TRIG_SCALER_LATCH - latch the trigger scalers.
MASTER_START - fire one master start pulse. (Useful to generate gates for special triggers, e.g. pedestal determination.)
Several control signals are provided to and from the multiplexer.
To the fast-path:
From the fast-path:
The data acquisition cycle control is in charge of the system dead-time, which is both produced internally (quickly in response to accepted triggers to prevent multi-triggering) and externally (from TRIVA, and busy from converter modules).

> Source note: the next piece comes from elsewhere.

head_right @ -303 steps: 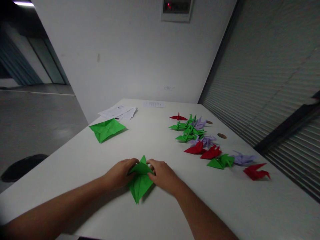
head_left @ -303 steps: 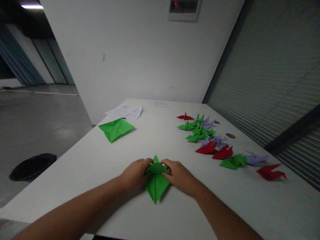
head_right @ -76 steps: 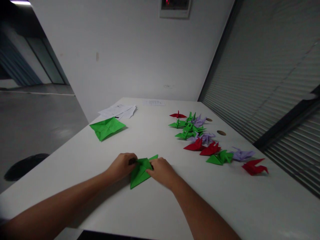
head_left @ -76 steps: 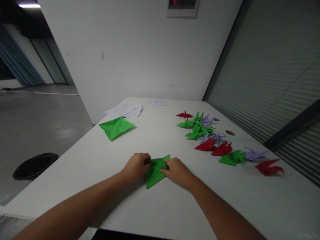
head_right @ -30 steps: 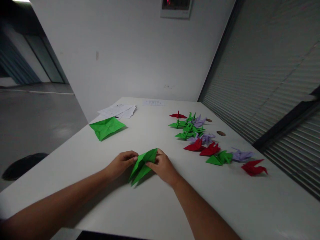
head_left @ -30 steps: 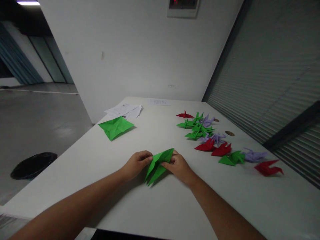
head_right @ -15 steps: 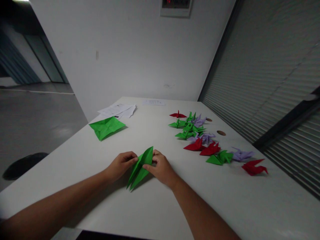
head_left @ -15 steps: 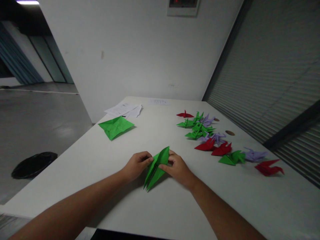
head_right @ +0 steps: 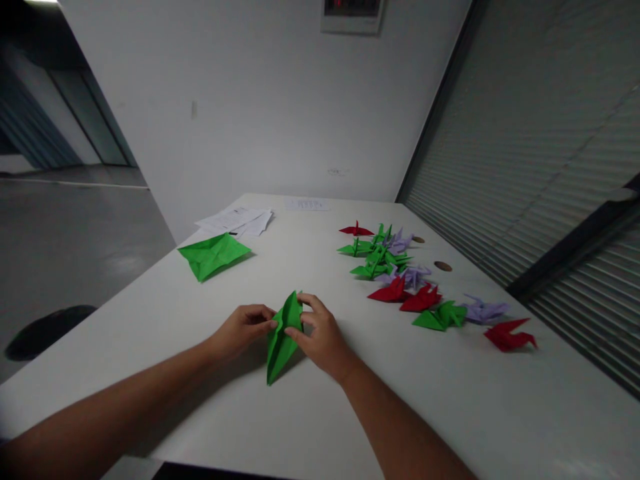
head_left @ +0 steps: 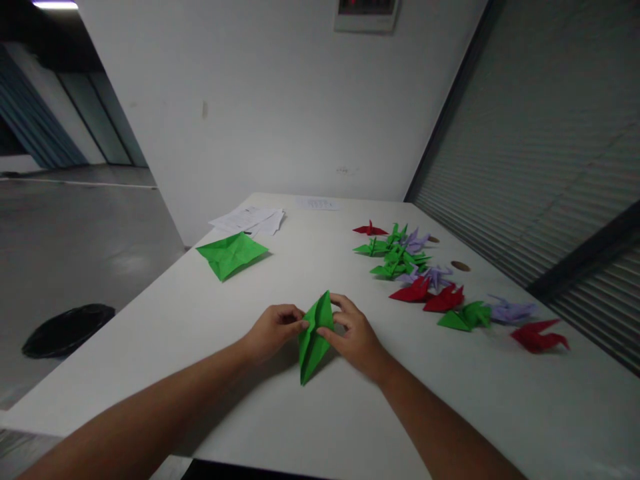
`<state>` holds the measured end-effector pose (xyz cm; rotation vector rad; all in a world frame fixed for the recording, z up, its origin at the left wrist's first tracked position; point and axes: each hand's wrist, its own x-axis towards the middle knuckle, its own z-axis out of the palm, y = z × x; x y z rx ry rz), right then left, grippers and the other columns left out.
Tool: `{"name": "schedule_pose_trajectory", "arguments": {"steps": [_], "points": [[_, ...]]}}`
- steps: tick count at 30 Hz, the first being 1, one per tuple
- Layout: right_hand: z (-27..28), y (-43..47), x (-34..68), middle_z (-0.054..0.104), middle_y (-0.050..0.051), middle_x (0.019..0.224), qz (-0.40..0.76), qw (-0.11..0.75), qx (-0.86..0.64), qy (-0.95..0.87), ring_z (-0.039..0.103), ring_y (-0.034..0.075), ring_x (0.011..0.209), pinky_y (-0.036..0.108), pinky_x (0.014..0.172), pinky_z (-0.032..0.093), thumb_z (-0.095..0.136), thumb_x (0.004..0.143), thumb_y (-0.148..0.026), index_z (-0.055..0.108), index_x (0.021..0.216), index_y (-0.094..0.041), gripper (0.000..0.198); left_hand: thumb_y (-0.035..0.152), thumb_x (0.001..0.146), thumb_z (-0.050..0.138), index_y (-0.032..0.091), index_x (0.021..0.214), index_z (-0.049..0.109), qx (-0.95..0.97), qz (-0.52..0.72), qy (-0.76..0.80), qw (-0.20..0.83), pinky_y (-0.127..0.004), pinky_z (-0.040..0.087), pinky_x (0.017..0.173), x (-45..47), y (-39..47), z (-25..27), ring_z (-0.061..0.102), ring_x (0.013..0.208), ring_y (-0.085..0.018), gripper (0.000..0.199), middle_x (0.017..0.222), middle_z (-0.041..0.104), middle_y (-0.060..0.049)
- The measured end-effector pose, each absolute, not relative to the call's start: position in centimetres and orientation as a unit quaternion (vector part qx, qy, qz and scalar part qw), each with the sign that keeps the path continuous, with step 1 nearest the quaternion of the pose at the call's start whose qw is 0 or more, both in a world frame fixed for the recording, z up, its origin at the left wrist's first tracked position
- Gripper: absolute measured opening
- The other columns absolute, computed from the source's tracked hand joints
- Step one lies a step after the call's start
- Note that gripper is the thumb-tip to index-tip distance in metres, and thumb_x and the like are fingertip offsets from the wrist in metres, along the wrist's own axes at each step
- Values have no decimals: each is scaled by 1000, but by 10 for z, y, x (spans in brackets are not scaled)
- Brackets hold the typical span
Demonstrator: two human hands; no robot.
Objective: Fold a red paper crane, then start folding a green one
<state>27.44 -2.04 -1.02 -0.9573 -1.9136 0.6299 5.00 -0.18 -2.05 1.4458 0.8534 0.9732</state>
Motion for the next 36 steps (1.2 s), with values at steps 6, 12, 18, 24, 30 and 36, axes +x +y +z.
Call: {"name": "schedule_pose_trajectory", "arguments": {"steps": [6,12,18,24,30,36], "points": [[-14,-18,270,58,14,141,271,487,-407,-724,56,31,133,50,113,47,78,85,-29,69,79,-21,14,48,71,88,15,69,64,595,422,390,562,-28,42,62,49,-2,-23,56,62,-14,40,66,65,-1],[-27,-14,263,65,4,105,498,508,-401,-577,70,19,80,31,65,59,81,79,-46,50,109,-26,47,42,68,87,16,69,62,587,434,414,544,-27,43,60,50,-2,-23,56,61,-14,36,65,64,0],[-24,-18,258,64,-2,90,521,497,-434,-542,66,18,72,30,62,55,86,72,-47,41,127,-27,74,30,65,88,18,74,55,603,432,413,528,-23,39,56,54,-7,-19,53,60,-11,36,65,59,4],[-20,-20,256,60,-6,73,479,485,-478,-554,59,15,61,26,54,47,81,75,-37,48,131,-23,67,25,67,87,18,77,53,613,422,386,545,-23,42,59,55,-8,-21,56,62,-11,36,69,61,4],[-19,-20,254,59,-9,66,470,482,-480,-563,56,14,52,23,47,40,80,74,-33,49,131,-22,66,26,65,89,21,97,52,600,369,373,604,-22,44,56,55,-8,-25,61,60,-12,49,69,66,4],[-16,-21,253,56,-9,63,460,486,-482,-565,54,14,51,24,46,39,79,75,-36,52,127,-22,60,23,68,87,22,104,49,634,319,399,581,-18,35,47,54,-10,-24,55,51,-10,52,60,60,9]]}}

Once the DAQ is in running mode, it is normally in the IDLE state. When a trigger has managed to pass through the fast_path and survived downscale, it becomes an accepted trigger. The accepted trigger makes the trigger state machine go into the (programmable) coincidence acceptance window, during which further TPATs are accepted. As the window reaches the end, the internal dead-time (inhibit) is activated to prevent fast_path from letting further TPATs through. When using multiple TPATs, the acceptance window should be long enough to allow for any timing jitter present between different coincidence conditions that may be related to the same event. Inhibit will then be on until we reach IDLE mode again.
After no further TPATs can arrive (a few cycles are after the acceptance window closure are allowed for, to let the inhibit propagate to the trigger state machine TPAT input), the mapping from received TPATs to TRIVA trigger numbers (1-15) is done. Then the highest trigger is selected (priority) and also encoded, to be sent to the TRIVA (send time is 10 cycles, i.e. 100 ns). Note that the priority encoding in most cases rather should be thought of as defining a clear rule for tie-breaking in the rare cases of multiple triggers being generated within the acceptance window, than that some triggers are more important.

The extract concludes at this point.